The step of estimating and updating by the topic estimation unit includes, for each continuous value data included in the set of continuous value data, the topic to which the continuous value data belongs according to the posterior probability that the continuous value data belongs to each topic. Calculate
For each of the histograms corresponding to each of the topics, the number of continuous value data of the individual belonging to the topic for each individual, obtained from the calculation result of the topic, and each section of the histogram corresponding to the topic The number of divisions of the histogram is calculated according to the a posteriori probability of the number of divisions of the histogram based on the number of continuous value data included in the data, and each individual and each topic obtained from the calculation result of the topic belong to the topic And the number of continuous value data included in the section of the histogram corresponding to the topic for each section of the histogram corresponding to each topic, and the histogram corresponding to each of the topics And the number of divisions calculated for each of the above Parameter represents the weight distribution for each of the histograms corresponding to each of the pick, and repeatedly updating the parameters representing the distribution of the histogram,
The step of estimating by the probability density function estimator is calculated for each of the parameter representing the distribution of the weight updated by the topic estimator, the parameter representing the distribution of the histogram, and the histogram corresponding to each of the topics.
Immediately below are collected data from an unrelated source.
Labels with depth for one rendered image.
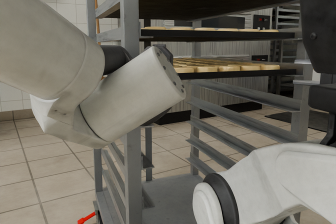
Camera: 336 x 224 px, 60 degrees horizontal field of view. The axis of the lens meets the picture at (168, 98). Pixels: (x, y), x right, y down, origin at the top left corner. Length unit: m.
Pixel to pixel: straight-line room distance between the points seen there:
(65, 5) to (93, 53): 3.20
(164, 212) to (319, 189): 0.82
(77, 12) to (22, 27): 3.27
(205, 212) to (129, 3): 0.44
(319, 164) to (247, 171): 0.21
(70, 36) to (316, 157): 0.30
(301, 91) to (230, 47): 2.41
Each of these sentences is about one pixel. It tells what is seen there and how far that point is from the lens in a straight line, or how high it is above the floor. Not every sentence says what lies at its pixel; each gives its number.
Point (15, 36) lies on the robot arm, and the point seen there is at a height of 0.76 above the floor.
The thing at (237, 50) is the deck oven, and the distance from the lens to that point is 3.25.
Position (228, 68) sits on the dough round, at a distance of 0.71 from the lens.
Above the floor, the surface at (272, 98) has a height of 0.60.
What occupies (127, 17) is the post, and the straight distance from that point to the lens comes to 0.57.
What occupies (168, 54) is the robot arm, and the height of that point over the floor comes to 0.74.
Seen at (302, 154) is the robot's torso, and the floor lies 0.62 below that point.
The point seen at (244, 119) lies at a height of 0.51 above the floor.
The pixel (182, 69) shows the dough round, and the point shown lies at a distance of 0.65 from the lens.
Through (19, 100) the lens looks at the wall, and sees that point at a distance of 3.39.
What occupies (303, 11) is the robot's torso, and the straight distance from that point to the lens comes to 0.37.
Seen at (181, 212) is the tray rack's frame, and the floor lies 0.15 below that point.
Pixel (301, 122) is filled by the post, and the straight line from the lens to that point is 0.83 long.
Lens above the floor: 0.75
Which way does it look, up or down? 10 degrees down
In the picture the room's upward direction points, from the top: straight up
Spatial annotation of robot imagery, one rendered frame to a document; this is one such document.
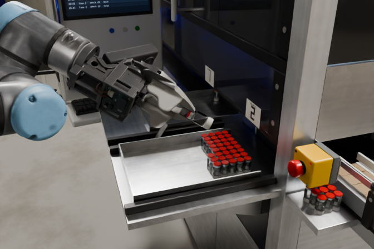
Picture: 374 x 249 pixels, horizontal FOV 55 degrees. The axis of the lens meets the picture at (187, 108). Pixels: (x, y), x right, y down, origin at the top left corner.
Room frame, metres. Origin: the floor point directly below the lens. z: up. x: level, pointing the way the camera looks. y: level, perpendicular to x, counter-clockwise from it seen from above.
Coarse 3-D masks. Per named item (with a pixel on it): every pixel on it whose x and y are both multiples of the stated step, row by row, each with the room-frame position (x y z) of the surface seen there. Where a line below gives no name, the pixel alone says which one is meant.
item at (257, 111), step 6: (252, 102) 0.93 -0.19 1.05; (246, 108) 0.96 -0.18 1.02; (252, 108) 0.93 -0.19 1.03; (258, 108) 0.90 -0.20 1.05; (246, 114) 0.96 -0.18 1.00; (252, 114) 0.93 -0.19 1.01; (258, 114) 0.89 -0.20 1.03; (252, 120) 0.92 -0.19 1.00; (258, 120) 0.89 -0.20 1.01; (258, 126) 0.89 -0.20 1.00
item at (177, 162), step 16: (128, 144) 0.94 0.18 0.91; (144, 144) 0.95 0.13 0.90; (160, 144) 0.97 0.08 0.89; (176, 144) 0.98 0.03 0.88; (192, 144) 0.99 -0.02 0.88; (128, 160) 0.89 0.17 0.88; (144, 160) 0.89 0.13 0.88; (160, 160) 0.89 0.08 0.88; (176, 160) 0.89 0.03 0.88; (192, 160) 0.89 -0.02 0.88; (128, 176) 0.77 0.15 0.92; (144, 176) 0.81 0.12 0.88; (160, 176) 0.81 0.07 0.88; (176, 176) 0.81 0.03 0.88; (192, 176) 0.81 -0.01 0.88; (208, 176) 0.81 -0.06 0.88; (240, 176) 0.77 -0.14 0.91; (256, 176) 0.79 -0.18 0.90; (144, 192) 0.74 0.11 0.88; (160, 192) 0.71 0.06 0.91; (176, 192) 0.72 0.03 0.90
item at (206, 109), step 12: (192, 96) 1.36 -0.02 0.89; (204, 96) 1.38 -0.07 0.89; (204, 108) 1.26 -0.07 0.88; (216, 108) 1.26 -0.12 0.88; (228, 108) 1.26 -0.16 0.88; (144, 120) 1.12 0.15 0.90; (180, 120) 1.16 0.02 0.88; (216, 120) 1.12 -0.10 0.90; (228, 120) 1.13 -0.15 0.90; (240, 120) 1.15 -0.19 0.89
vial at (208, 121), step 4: (192, 112) 0.57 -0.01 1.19; (196, 112) 0.57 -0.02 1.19; (200, 112) 0.57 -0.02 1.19; (192, 116) 0.57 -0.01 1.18; (196, 116) 0.57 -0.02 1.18; (200, 116) 0.57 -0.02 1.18; (204, 116) 0.57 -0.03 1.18; (208, 116) 0.57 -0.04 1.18; (192, 120) 0.57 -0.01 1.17; (196, 120) 0.56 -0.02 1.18; (200, 120) 0.56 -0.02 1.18; (204, 120) 0.56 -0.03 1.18; (208, 120) 0.56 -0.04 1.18; (212, 120) 0.57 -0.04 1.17; (200, 124) 0.56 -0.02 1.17; (204, 124) 0.56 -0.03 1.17; (208, 124) 0.56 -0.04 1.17; (208, 128) 0.56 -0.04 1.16
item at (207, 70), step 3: (207, 66) 1.27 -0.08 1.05; (207, 69) 1.27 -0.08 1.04; (210, 69) 1.24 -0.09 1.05; (207, 72) 1.27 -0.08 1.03; (210, 72) 1.24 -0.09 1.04; (213, 72) 1.21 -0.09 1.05; (207, 75) 1.27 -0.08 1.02; (210, 75) 1.24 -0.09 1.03; (213, 75) 1.21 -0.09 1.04; (207, 78) 1.27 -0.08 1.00; (210, 78) 1.24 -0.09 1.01; (213, 78) 1.21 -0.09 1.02; (207, 81) 1.27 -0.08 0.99; (210, 81) 1.23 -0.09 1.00; (213, 81) 1.21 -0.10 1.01; (210, 84) 1.23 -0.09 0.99; (213, 84) 1.21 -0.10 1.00; (213, 87) 1.21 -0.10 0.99
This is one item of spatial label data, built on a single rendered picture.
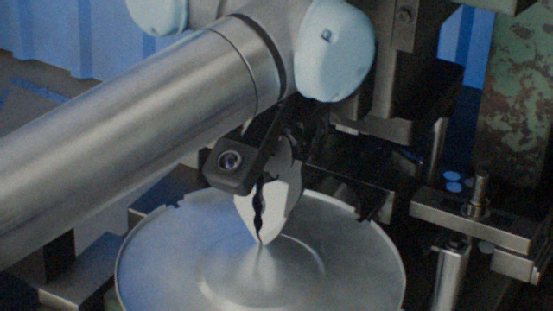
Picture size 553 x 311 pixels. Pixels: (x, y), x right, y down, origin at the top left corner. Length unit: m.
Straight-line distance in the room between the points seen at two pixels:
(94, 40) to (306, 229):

For each individual and each topic obtained for each number of iterations, the number of continuous value data of the individual belonging to the topic, and for each section of the histogram corresponding to each topic obtained for each iteration, Based on the number of continuous value data included in the section of the histogram corresponding to the topic, the shape of each section of the histogram corresponding to each of the topics, and each of the topics in each individual The probability of claim 4, wherein a weight for each of said histograms is estimated. Degree function estimation method.

A continuous value prediction method in a continuous value prediction device for predicting continuous value data of an individual to be predicted,
A continuous value predicting unit, for the individual to be predicted, the weight for each of the histograms for each of the topics estimated in advance by the probability density function estimation method according to claim 4 or 5, and the topic Based on a probability density function represented by a linear sum of each of the histograms corresponding to each of the topics, based on the shape of each section of continuous values in each of the histograms corresponding to each of the histograms A continuous value prediction method including the step of calculating an expected value of continuous values generated in the future for.

The program for functioning a computer as each part which comprises the probability density function estimation apparatus of Claim 1 or 2.

The program for functioning a computer as each part which comprises the continuous value prediction apparatus of Claim 3.